Work instruction: Write the listing below out again exactly, though only as far as the line with "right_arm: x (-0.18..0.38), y", which is included.
★ ★ ★ ★ ★ ★ ★
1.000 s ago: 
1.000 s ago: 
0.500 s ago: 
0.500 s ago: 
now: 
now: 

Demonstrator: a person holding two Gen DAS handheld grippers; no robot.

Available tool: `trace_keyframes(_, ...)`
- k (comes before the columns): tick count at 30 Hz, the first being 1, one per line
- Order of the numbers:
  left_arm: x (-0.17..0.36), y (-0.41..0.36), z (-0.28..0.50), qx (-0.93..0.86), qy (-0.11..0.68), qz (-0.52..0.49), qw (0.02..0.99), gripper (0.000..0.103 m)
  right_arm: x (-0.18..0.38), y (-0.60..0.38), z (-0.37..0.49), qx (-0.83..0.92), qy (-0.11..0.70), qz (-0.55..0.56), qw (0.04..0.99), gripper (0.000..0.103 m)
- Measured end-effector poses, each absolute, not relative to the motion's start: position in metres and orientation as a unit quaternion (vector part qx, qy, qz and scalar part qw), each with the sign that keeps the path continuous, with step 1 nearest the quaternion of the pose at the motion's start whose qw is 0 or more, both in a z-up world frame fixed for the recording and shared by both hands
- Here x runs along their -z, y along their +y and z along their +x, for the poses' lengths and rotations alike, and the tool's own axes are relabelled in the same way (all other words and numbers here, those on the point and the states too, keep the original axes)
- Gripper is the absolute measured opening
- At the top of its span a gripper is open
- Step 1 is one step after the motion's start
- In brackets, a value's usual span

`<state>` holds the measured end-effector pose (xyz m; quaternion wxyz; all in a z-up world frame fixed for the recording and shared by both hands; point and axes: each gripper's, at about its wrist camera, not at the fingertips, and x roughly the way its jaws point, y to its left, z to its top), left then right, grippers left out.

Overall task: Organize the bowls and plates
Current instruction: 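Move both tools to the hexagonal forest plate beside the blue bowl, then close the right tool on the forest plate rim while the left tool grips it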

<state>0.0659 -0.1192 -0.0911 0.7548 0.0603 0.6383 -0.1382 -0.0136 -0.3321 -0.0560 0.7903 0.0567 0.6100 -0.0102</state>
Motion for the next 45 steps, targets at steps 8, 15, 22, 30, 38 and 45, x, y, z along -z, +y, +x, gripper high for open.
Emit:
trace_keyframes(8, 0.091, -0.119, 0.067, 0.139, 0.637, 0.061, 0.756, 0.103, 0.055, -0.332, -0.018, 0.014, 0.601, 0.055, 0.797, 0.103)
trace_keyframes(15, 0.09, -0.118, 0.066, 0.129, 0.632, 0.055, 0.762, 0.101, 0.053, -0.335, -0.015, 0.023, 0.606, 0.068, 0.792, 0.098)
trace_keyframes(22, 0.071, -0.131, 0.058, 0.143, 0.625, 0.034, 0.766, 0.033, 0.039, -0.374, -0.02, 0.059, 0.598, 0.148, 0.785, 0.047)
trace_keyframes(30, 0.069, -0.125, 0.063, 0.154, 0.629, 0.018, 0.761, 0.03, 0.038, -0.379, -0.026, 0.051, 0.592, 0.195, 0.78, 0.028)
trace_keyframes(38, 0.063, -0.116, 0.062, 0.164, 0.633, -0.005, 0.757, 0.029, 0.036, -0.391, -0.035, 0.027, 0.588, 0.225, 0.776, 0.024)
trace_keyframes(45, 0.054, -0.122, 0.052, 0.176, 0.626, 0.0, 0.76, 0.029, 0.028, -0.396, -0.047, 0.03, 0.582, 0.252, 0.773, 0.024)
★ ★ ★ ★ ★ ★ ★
Exercise result:
1.000 s ago: 
1.000 s ago: 
0.500 s ago: 
0.500 s ago: 
now: 
now: 

Demonstrator: a person holding two Gen DAS handheld grippers; no robot.

Available tool: `trace_keyframes(_, ...)`
- k (comes before the columns): tick count at 30 Hz, the first being 1, one per line
- Order of the numbers:
  left_arm: x (-0.17..0.36), y (-0.41..0.36), z (-0.28..0.50), qx (-0.93..0.86), qy (-0.11..0.68), qz (-0.52..0.49), qw (0.02..0.99), gripper (0.000..0.103 m)
  right_arm: x (-0.18..0.38), y (-0.60..0.38), z (-0.37..0.49), qx (-0.83..0.92), qy (-0.11..0.70), qz (-0.55..0.56), qw (0.04..0.99), gripper (0.000..0.103 m)

This exercise has been completed.